• _Work order_: Retype each line of the data below exactly, beginning with the first and ending with the one that contains "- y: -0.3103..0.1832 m". Pictures do not belong in the copy.

+++ Entries provided +++

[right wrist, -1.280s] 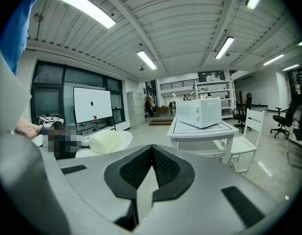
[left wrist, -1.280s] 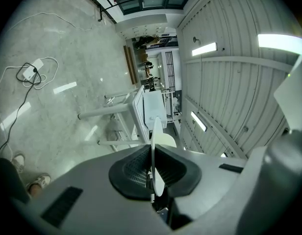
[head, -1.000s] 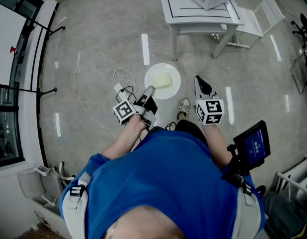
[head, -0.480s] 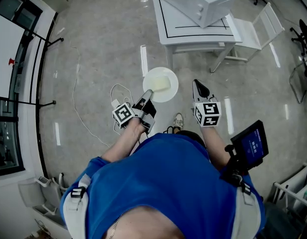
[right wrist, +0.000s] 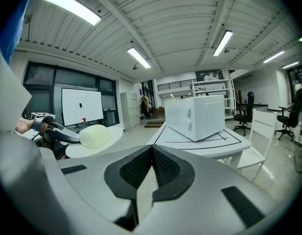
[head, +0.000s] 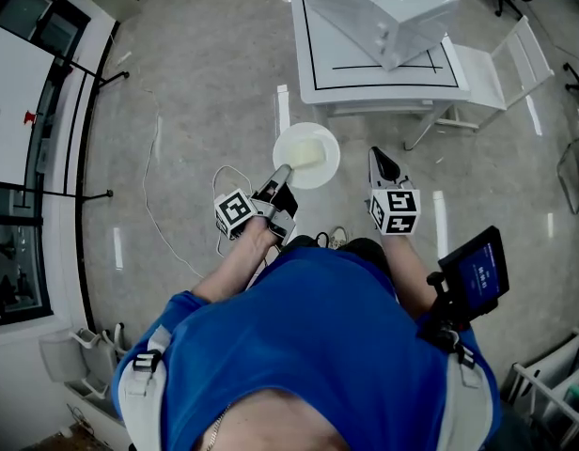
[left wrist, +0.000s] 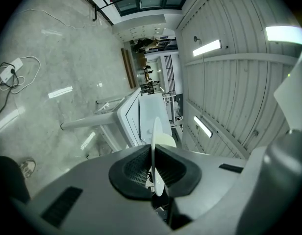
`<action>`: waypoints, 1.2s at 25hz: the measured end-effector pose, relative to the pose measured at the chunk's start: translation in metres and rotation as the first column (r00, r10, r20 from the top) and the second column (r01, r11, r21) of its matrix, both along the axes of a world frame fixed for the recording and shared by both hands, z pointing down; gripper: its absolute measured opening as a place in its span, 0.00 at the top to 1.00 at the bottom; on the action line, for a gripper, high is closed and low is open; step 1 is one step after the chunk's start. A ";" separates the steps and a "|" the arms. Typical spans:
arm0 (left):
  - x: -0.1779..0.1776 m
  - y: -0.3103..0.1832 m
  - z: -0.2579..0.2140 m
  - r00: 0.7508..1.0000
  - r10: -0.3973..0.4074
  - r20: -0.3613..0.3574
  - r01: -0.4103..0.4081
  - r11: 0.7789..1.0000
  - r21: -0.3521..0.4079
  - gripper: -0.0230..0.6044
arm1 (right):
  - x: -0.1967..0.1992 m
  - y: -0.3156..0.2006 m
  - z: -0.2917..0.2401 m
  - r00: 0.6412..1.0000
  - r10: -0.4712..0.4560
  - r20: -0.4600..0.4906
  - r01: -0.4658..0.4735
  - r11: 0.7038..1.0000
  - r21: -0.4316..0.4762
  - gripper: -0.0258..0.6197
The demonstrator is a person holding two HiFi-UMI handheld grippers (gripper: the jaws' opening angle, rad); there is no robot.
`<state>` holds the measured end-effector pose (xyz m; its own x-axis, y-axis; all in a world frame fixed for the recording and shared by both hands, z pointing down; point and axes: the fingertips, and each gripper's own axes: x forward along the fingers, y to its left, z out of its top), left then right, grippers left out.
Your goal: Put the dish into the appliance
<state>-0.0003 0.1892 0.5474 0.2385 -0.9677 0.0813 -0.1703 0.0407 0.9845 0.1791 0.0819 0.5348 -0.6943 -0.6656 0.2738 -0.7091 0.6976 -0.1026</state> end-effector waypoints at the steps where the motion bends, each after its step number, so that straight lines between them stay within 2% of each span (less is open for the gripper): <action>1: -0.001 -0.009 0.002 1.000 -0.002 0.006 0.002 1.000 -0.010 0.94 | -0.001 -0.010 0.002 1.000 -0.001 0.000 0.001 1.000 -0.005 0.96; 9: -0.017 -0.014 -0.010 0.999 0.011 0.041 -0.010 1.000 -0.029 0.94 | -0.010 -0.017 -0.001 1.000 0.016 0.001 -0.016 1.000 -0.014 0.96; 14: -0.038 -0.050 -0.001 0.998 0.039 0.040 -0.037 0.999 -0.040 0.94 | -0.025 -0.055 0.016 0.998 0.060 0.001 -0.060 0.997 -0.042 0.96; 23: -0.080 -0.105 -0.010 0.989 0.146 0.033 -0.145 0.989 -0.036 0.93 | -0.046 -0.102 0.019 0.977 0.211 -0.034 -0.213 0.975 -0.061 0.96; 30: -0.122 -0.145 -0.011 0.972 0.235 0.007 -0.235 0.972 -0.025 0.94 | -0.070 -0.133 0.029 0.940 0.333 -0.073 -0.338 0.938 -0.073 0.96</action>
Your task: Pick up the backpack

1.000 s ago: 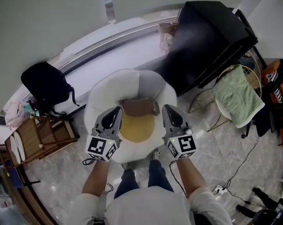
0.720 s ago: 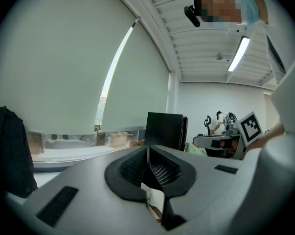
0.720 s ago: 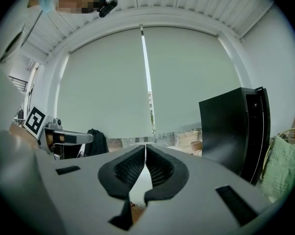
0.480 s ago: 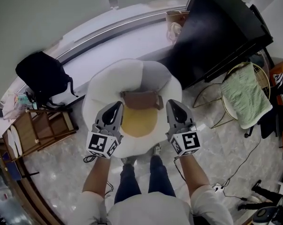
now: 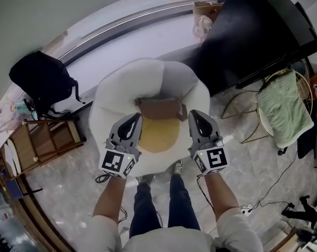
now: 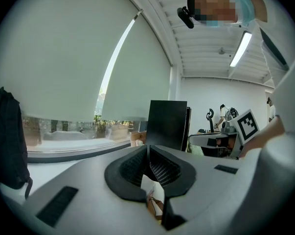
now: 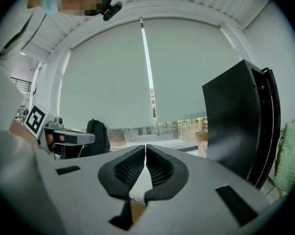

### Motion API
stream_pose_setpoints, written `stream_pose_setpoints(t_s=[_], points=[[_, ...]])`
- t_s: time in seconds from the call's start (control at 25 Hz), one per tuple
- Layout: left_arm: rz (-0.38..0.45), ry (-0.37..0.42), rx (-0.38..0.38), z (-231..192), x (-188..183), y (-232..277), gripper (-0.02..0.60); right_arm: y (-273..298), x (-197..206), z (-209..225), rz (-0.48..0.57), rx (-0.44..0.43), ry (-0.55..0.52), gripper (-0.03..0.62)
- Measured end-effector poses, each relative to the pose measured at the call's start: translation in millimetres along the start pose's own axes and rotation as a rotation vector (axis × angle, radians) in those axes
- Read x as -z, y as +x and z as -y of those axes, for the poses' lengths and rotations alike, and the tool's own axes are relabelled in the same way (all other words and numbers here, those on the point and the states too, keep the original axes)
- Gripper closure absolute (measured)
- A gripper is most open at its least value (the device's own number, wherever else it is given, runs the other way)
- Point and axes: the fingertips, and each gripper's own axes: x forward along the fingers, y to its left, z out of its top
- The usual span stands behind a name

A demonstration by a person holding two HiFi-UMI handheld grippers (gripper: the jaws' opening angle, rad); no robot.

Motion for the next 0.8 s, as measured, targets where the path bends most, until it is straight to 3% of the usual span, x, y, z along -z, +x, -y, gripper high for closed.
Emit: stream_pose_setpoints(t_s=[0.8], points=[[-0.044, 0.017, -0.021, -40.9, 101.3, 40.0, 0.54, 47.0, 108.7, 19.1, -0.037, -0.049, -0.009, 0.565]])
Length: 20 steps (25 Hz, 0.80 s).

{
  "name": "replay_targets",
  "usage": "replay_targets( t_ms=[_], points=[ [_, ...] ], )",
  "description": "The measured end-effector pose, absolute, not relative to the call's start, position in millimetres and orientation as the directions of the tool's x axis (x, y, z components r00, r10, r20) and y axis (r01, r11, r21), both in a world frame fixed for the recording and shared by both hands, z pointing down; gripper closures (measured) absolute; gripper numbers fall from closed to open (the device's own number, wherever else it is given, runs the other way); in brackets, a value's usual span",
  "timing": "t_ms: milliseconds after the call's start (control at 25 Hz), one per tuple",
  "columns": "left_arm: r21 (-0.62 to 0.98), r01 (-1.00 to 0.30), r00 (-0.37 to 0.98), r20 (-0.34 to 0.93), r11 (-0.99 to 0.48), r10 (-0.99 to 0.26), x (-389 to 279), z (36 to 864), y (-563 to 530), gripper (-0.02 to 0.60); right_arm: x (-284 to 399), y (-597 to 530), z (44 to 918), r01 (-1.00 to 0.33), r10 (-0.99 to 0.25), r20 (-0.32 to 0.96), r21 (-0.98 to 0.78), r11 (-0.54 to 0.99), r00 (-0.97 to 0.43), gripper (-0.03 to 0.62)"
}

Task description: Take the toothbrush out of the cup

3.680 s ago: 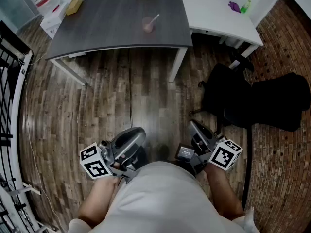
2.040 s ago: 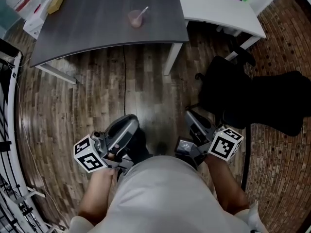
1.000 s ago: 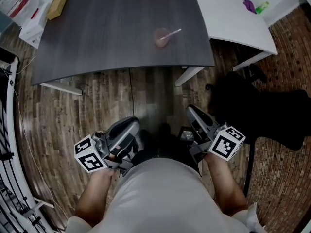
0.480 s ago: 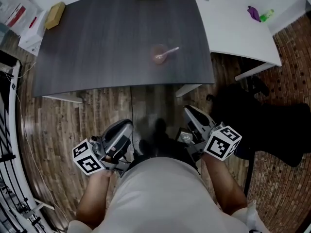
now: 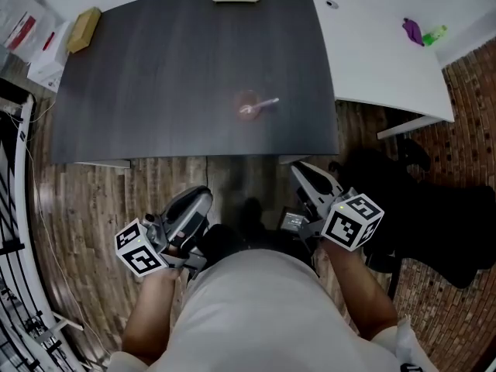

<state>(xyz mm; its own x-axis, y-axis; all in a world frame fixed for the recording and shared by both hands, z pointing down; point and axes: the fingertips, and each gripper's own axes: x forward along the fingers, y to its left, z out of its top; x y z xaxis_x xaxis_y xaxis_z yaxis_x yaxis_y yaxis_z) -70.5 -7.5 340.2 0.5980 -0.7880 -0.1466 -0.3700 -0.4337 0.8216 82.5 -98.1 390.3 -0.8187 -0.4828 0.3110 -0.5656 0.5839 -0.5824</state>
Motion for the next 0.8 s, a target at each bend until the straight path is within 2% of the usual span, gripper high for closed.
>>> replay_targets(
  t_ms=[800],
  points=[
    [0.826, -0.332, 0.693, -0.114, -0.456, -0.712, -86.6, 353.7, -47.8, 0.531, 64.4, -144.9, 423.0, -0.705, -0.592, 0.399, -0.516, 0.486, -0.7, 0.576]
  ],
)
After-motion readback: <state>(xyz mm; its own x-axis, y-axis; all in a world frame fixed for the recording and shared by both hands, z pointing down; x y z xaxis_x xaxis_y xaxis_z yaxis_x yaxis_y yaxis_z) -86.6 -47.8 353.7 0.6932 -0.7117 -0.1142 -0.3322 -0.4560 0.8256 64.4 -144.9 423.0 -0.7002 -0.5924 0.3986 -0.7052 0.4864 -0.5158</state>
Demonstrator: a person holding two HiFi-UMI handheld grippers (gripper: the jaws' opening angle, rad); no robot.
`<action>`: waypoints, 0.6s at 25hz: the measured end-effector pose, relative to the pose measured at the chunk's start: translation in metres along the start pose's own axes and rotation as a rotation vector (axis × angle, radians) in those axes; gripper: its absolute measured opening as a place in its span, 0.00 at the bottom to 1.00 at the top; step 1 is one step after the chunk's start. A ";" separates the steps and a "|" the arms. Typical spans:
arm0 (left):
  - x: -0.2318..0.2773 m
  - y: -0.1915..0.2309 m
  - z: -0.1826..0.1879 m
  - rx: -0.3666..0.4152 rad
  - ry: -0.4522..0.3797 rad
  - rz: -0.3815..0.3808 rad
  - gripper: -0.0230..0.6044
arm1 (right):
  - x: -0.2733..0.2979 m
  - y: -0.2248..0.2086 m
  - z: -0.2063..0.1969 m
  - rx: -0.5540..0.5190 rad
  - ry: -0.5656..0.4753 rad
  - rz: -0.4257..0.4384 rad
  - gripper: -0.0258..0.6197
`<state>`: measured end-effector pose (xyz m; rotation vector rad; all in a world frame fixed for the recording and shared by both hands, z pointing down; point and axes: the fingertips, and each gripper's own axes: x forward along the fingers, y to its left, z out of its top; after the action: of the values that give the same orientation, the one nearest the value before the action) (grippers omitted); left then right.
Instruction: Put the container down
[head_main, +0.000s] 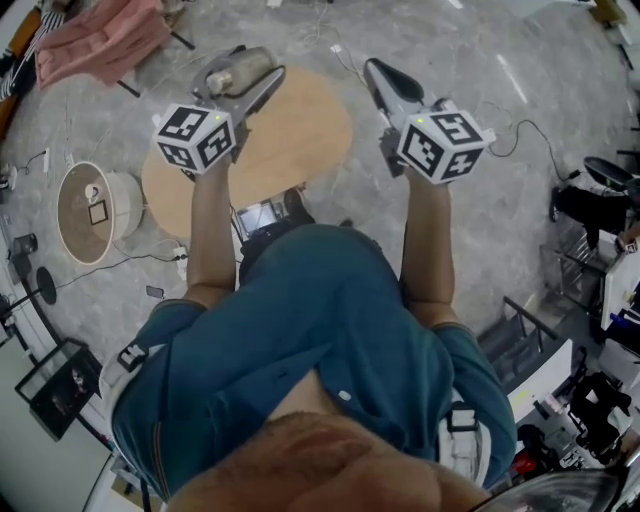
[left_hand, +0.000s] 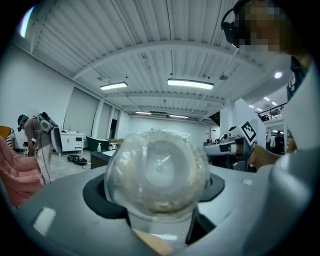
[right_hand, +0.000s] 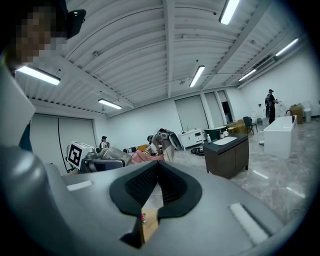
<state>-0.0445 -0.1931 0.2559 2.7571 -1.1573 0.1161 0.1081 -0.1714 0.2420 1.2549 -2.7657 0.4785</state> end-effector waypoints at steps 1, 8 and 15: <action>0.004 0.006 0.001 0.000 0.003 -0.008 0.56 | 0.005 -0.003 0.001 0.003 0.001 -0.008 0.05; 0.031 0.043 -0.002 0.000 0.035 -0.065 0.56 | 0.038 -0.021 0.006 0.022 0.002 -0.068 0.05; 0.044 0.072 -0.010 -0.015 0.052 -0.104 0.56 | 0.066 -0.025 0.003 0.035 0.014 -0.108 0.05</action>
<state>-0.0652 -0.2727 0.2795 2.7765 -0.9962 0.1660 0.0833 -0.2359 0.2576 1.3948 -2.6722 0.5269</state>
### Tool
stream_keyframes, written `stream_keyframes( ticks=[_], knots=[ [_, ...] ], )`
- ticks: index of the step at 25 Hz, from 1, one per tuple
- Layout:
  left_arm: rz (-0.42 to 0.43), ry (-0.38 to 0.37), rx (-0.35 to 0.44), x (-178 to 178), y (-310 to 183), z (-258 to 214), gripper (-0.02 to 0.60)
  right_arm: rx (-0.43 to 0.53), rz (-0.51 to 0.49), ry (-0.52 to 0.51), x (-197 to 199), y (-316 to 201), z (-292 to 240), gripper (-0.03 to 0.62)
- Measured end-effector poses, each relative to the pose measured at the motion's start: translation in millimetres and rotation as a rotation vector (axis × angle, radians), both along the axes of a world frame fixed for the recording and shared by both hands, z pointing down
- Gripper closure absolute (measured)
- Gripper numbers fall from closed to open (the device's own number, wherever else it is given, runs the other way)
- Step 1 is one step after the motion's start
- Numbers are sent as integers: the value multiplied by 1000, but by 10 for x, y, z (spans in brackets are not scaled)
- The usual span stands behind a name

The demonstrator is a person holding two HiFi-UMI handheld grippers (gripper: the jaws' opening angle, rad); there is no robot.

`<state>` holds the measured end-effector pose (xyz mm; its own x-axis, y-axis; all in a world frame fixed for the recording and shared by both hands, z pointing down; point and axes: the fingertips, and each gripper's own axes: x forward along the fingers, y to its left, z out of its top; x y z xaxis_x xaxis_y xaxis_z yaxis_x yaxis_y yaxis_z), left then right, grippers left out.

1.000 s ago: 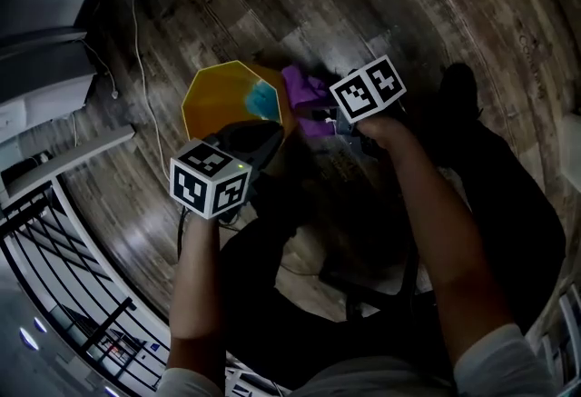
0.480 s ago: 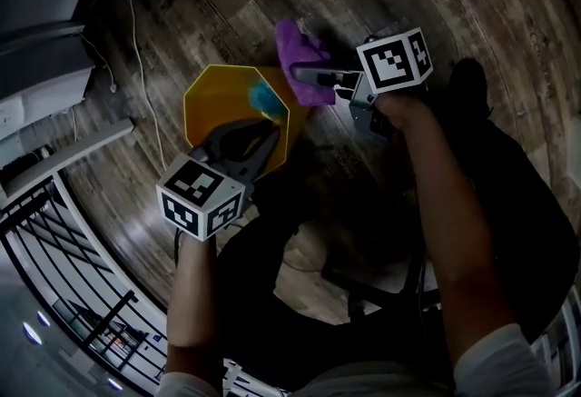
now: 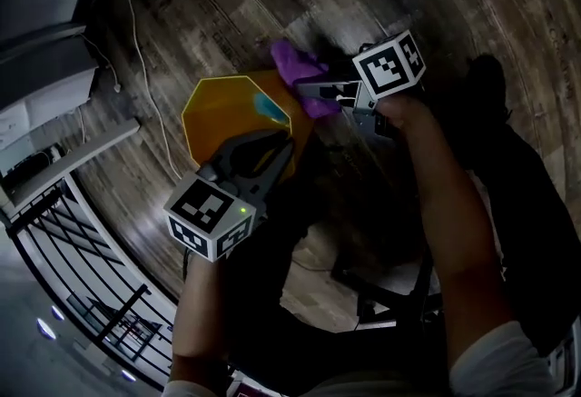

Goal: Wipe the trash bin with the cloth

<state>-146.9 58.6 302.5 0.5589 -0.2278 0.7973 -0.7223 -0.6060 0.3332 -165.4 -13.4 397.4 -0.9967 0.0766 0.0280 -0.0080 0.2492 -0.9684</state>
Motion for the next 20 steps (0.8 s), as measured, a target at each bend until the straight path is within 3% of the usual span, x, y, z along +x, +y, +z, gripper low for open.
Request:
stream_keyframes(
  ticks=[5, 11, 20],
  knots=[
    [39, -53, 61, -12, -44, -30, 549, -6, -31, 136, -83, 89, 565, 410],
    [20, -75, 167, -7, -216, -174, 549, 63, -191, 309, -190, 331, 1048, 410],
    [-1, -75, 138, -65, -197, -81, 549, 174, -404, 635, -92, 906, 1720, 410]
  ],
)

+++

• _Answer for this exercise_:
[right wrist, -1.280s] 
[left wrist, -1.280s] 
[head, -1.000s] 
[head, -0.480s] 
[right wrist, +0.000s] 
[head, +0.000s] 
[left wrist, +0.000s] 
`<action>`: waypoints, 1.2s at 25hz: the measured end-effector pose, relative to the pose measured at the chunk's start: translation in metres and rotation as the first column (r00, r10, r20 from the top) and the second column (r01, r11, r21) of its matrix, both along the axes of a world frame fixed for the recording and shared by both hands, z pointing down; gripper: its absolute measured opening as a place in its span, 0.00 at the top to 1.00 at the bottom; on the action line, for a gripper, high is closed and low is open; step 1 is one step after the chunk's start. A ";" separates the steps and a "|" the arms. Typical spans:
arm0 (left):
  - x: -0.1779..0.1776 m
  - y: -0.3103..0.1832 m

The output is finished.